Moment-(Kulinarium)-Producer Alexander Bachl hat mich vor ein paar Wochen auf ein Thema angesetzt, über das ich mir zu vor noch kaum Gedanken gemacht habe: Wie eigentlich bewerten Weinkritiker_innen und wie sieht ihr Arbeitsalltag aus?
Zwei Weinveranstaltungen und zwei weitere Interviews später habe ich die Frage in einer ganzen Sendung zu beantworten versucht. Ich war im Keller von „trinkreif“ bei einer Blindverkostung, die Willi Balanjuk angeleitet hat. Er ist verantwortlich für den „A la Carte Weinguide“ und hat den Veranstaltungsteilnehmer_innen erklärt, wie er Geschmack in Punkte übersetzt und warum er Vergleiche mit Musik, Kunst oder Autos wenig hilfreich findet. „trinkreif“-Gründer Clemens Riedel hat berichtet, was die Weinkritik für Händler_innen bedeutet.

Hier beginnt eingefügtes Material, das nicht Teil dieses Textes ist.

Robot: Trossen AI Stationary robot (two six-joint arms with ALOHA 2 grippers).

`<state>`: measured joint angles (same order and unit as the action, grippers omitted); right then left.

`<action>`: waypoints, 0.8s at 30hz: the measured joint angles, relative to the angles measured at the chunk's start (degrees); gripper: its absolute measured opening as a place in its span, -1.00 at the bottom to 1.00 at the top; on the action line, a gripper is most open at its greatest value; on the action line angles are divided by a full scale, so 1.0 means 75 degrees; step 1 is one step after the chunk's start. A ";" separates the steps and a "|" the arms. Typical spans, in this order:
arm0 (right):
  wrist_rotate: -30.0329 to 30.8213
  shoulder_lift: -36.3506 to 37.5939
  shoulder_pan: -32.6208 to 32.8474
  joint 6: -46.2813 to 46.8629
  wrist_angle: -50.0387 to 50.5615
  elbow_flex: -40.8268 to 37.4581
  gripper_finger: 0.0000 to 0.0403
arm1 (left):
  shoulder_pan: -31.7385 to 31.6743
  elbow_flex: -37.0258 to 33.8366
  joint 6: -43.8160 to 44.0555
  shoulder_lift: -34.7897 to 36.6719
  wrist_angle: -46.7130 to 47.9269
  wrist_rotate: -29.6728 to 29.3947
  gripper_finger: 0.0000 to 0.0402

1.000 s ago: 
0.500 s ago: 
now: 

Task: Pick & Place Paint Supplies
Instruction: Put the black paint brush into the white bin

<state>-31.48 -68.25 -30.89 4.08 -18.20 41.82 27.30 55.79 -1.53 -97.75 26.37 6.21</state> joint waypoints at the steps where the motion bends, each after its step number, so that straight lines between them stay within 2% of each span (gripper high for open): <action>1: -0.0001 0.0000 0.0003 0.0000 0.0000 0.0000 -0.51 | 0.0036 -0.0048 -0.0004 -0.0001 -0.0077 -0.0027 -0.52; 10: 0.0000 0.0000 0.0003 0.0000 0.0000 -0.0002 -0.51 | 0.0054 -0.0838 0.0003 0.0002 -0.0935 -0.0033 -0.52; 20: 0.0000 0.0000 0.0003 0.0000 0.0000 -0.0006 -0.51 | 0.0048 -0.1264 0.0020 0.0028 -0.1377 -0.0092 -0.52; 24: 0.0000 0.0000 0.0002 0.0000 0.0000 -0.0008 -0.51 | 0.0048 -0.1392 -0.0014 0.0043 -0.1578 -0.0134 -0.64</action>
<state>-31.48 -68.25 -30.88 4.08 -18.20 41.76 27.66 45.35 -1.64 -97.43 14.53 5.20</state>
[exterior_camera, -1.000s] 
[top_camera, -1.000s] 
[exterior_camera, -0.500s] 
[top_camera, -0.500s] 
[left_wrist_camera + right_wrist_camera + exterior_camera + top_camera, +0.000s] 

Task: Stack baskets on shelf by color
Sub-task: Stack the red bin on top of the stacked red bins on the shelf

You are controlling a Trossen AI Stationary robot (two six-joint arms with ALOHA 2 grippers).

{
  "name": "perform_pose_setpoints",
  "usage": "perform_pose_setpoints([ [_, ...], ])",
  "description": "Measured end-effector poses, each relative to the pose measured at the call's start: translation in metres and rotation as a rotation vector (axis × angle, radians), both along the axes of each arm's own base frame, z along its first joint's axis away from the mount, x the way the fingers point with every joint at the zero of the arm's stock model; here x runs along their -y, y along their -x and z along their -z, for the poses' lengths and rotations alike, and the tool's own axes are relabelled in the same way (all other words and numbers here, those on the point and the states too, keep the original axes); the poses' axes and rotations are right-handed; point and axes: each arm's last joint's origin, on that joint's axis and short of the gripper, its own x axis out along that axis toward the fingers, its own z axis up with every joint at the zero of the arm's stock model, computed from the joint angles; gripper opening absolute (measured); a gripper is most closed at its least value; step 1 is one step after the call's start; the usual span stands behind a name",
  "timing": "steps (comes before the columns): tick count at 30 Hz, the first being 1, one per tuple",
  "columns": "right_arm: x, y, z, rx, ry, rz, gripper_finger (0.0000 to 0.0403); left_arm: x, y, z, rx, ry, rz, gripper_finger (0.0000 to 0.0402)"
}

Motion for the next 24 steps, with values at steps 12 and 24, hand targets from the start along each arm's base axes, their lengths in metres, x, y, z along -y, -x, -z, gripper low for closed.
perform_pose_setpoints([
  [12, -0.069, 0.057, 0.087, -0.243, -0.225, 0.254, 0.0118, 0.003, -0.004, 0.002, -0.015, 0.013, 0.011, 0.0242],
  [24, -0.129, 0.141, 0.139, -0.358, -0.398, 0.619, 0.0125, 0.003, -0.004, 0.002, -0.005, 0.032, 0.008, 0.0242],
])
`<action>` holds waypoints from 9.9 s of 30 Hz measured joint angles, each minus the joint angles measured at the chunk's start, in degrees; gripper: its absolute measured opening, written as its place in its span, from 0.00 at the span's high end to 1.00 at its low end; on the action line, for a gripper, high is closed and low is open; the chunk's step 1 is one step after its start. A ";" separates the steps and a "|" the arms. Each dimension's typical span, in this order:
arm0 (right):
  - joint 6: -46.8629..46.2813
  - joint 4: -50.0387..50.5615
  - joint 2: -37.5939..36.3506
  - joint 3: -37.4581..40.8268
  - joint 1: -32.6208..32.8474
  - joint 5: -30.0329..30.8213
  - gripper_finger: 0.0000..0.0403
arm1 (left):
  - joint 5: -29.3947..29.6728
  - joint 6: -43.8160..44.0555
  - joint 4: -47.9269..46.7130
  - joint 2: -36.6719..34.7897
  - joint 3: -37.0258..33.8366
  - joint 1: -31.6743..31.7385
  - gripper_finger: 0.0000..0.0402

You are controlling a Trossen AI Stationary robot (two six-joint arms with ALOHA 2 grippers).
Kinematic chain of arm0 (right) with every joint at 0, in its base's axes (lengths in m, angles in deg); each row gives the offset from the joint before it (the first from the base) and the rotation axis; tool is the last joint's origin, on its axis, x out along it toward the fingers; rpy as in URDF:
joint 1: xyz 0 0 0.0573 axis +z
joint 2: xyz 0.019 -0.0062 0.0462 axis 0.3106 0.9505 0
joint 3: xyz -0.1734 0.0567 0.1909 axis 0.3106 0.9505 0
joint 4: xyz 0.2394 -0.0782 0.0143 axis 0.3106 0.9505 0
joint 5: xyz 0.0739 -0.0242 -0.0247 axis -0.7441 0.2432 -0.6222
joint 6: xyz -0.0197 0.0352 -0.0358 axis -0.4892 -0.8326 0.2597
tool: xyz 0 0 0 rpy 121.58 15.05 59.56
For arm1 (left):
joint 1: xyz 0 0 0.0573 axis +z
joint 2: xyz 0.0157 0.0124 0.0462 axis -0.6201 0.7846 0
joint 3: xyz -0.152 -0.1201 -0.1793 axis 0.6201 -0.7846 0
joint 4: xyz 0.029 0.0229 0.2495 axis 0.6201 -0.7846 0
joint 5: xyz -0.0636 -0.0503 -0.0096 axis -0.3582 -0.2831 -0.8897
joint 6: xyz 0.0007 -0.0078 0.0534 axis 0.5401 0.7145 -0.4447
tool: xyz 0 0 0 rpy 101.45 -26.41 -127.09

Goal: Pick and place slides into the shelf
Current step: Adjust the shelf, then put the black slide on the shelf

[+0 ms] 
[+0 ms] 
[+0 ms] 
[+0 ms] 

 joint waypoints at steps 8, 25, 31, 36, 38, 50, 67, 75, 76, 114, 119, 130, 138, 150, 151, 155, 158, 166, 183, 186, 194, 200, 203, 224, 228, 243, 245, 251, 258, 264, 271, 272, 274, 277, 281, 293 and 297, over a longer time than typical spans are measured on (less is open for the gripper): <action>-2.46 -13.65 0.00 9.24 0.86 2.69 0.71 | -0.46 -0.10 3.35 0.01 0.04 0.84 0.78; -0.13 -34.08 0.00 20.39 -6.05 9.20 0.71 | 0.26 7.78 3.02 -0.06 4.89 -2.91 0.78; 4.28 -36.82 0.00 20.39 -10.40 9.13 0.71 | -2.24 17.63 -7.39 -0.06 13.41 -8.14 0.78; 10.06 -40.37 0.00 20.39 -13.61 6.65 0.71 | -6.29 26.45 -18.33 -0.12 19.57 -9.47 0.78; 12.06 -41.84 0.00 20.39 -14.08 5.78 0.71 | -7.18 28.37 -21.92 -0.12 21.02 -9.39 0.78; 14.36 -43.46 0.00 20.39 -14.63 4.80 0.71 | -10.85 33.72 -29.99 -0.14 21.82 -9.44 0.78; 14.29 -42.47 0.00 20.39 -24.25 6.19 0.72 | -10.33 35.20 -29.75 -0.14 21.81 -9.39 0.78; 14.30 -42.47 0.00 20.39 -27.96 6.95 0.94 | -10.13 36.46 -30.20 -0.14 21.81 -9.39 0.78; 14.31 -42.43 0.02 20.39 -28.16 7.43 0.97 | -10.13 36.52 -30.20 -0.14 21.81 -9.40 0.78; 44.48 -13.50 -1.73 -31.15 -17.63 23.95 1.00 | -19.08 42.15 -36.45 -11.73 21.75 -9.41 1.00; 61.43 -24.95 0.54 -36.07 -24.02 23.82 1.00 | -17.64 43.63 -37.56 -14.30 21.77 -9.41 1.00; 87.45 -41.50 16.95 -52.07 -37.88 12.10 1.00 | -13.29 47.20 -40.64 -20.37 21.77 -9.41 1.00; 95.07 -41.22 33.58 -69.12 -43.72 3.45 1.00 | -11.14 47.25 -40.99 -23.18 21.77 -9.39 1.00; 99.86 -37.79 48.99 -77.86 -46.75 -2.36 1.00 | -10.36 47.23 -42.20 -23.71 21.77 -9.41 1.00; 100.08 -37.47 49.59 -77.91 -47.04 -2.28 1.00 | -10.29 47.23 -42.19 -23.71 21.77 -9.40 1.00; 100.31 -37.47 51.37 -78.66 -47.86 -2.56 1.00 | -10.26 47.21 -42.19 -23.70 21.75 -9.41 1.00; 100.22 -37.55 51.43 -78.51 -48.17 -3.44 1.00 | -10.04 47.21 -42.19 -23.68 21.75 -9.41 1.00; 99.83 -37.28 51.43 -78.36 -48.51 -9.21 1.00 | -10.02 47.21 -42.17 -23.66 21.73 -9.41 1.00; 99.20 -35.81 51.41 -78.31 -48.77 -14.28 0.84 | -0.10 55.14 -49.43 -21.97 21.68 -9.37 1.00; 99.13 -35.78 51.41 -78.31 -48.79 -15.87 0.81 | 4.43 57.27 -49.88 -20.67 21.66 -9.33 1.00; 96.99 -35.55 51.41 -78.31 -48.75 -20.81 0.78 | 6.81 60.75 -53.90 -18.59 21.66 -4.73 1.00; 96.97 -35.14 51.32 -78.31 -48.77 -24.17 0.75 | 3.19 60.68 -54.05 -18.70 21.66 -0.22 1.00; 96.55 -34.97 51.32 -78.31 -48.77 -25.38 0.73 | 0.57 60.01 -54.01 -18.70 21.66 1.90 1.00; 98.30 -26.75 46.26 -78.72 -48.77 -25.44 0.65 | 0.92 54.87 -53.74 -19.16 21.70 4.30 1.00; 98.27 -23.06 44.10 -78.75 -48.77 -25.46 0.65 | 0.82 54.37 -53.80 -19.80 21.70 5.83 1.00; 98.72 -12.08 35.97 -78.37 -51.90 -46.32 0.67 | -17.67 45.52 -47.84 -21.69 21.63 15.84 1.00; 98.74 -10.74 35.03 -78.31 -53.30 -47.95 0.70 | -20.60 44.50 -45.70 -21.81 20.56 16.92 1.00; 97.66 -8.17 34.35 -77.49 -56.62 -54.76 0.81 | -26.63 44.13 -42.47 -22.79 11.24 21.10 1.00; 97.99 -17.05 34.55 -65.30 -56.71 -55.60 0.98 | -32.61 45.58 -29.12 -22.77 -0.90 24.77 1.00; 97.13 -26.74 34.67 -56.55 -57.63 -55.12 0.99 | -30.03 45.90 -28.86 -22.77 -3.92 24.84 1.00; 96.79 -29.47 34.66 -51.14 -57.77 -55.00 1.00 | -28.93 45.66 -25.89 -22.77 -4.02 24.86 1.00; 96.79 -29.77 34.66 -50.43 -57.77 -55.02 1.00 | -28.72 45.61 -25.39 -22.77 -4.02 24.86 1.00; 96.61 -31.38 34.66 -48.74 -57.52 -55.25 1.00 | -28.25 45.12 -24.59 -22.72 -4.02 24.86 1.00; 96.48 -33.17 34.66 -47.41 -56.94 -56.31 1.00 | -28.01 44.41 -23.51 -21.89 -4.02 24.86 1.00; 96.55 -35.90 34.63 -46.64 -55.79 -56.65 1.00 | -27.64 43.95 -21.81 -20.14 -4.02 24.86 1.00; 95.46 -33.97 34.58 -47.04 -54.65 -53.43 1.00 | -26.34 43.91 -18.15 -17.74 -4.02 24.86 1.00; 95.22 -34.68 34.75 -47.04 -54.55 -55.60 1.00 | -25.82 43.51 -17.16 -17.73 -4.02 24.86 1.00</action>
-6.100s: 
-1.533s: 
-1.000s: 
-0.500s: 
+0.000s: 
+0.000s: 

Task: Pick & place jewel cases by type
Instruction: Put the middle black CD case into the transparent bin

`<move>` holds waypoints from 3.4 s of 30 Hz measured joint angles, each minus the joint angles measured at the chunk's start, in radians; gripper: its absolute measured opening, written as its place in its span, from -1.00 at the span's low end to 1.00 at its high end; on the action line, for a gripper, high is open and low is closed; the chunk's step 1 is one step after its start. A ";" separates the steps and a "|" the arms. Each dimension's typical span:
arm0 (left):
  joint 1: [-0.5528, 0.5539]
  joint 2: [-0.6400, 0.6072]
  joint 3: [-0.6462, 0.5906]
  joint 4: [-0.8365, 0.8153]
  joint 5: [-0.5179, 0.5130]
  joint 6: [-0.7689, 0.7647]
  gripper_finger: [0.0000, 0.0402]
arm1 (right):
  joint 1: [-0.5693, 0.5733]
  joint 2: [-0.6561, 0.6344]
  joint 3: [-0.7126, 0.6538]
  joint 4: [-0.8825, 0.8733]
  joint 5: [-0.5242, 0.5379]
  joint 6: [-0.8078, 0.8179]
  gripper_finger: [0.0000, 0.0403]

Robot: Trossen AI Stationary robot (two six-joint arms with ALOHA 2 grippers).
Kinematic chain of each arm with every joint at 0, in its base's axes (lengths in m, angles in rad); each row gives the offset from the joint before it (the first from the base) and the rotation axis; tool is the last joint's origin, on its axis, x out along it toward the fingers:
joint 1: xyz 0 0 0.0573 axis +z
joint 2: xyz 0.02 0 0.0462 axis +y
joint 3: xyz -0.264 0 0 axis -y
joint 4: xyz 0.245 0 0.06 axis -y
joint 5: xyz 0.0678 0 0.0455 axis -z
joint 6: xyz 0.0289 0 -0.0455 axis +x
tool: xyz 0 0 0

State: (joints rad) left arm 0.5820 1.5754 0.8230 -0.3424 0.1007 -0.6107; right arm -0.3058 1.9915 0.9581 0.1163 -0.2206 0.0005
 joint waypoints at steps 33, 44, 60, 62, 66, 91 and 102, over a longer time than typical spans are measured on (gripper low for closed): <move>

Ich hab auch bei ein paar Flights gekostet (leicht überfordert, mit Mikrofonangel und Aufnahmegerät in den Händen…), am meisten mochte ich „Ried Pössnitzberg Kapelle Sauvignon Blanc“ 2017 von Erwin Sabathi – leide eine der teureren Flaschen des Abends…
Am Rande der VieVinum-Messe in der Hofburg habe ich „Weinschreiberin“ – so nennt sie sich selbst – Luzia Schrampf getroffen. Sie erklärt ein paar Weinbegriffe für Laien, dass sie Lambrusco sehr gern hat und erzählt von ihrem neuen Buch „111 Schaumweine aus aller Welt, die man getrunken haben muss“.
Und dann habe ich noch mit Hans Martin Gesellmann gesprochen, der einerseits bei „Kracher Fine Wine“ Wein verkauft (btw war ich für meine „Guter Schimmel, schlechter Schimmel“-Sendung am Weinlaubenhof Kracher, zu dem der Shop gehört, war ) und andererseits für die „Schweizerische Weinzeitung“ Weine bewertet. Er liefert einen Überblick über Weinbewertungs-Schemata und redet über Wein-Investments und Objektivität beim Verkosten.
Was ich für die Sendung (quer-)gelesen habe:
- „A la Carte Wein-Guide 2021″ von Willibald Balanjuk, herausgegeben von Christian Grünwald (D+R Verlagsgesellschaft)
- „111 Schaumweine aus aller Welt, die man getrunken haben muss“ von Daniela Dejnega und Luzia Schrampf (Emons Verlag)
- „falstaff Weinguide Österreich 2021/22“ (Falstaff Verlags GmbH)
- „Die große Unbekannte der Weinwelt“ – Welt über Weinkritikerin Lisa Perotti-Brown (Achtung, lange kein so vor Misogynie triefendes Porträt mehr gelesen, ist auch schon von 2014 und nicht sonderlich aktuell). Gerne hätte ich ihr Buch „Taste Like a Wine Critic“ gelesen, leider ist es vergriffen.
- „Stille vor dem Schluck“ – taz. Ein Text über die Arbeit der Verkoster von 2007
- „Weinkritiker Robert Parker im Porträt“ – Bottled Grapes
- „Kartenspiele“ – A la Carte zur Frage, wie eine gute Weinkarte aussieht
- Shapin S. (2016) A taste of science: Making the subjective objective in the California wine world. Social Studies of Science. 46(3), 436-460. https://doi.org/10.1177/0306312716651346
Superinteressantes Paper des Wissenschaftshistorikers Steven Shapin über die Entwicklung eines „objektiven“ Weinbewertungsschemas ab den 1950er Jahren an der UC Davis, das Hans Martin Gesellmann in der Sendung kurz anspricht
Die Sendung ist noch bis kommenden Freitag hier nachzuhören.
700 Schlucke pro Woche. Die Arbeit der Weinkritiker:innen
Weingüter besuchen, Chardonnay & Co in Dutzenden Schlucken verkosten, Notizen machen – so mag man sich den Berufsalltag eines Weinkritikers vorstellen. Wie ist es in Wirklichkeit? Wie unterscheidet man hunderte ähnliche Weine, wie übersetzt man blumige Beschreibungen in Punktewertungen? Mit welcher Lust trinken professionelle Kritiker:innen privat einen guten Tropfen?
Willi Balanjuk, verantwortlich für den „A la Carte-Wein-Guide“, Hans Martin Gesellmann, Autor für die „Schweizerische Weinzeitung“, und Wein-Journalistin Luzia Schrampf berichten von ihrer Arbeit.